* [Instructions for the task]: What follows is data; output all of it exactly as given.

* [Collected material]:
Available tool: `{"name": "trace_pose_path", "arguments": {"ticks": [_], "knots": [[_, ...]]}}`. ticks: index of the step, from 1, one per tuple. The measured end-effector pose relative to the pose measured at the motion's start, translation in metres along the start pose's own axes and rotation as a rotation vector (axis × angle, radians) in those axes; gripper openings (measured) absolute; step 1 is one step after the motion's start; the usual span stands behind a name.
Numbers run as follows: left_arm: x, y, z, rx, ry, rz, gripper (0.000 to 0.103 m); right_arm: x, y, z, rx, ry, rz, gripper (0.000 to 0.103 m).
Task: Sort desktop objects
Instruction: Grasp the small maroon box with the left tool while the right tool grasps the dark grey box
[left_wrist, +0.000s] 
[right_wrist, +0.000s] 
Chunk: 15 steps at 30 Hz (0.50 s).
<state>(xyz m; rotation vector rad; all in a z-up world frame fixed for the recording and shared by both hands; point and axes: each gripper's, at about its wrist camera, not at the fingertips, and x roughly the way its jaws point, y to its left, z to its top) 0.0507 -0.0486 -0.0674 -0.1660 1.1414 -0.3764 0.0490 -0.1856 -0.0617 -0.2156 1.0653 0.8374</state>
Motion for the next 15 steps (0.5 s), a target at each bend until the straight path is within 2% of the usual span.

* [Task result]:
Available tool: `{"name": "trace_pose_path", "arguments": {"ticks": [_], "knots": [[_, ...]]}}`. ticks: index of the step, from 1, one per tuple. The measured end-effector pose relative to the pose measured at the motion's start, translation in metres along the start pose's own axes and rotation as a rotation vector (axis × angle, radians) in those axes; gripper openings (measured) absolute; step 1 is one step after the motion's start; the usual span stands behind a name.
Numbers run as follows: left_arm: x, y, z, rx, ry, rz, gripper (0.000 to 0.103 m); right_arm: x, y, z, rx, ry, rz, gripper (0.000 to 0.103 m).
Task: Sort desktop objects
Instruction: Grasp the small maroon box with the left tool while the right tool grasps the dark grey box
[left_wrist, +0.000s] 
[right_wrist, +0.000s] 
Chunk: 15 steps at 30 Hz (0.50 s).
<state>(xyz m; rotation vector rad; all in a z-up world frame fixed for the recording and shared by both hands; point and axes: each gripper's, at about its wrist camera, not at the fingertips, and x roughly the way its jaws point, y to its left, z to its top) 0.0507 -0.0486 -0.0674 -0.1660 1.1414 -0.3764 0.0490 -0.1856 -0.0617 -0.2156 1.0653 0.8374</state>
Motion for the next 15 steps (0.5 s), a target at each bend until the straight path is within 2% of the usual span.

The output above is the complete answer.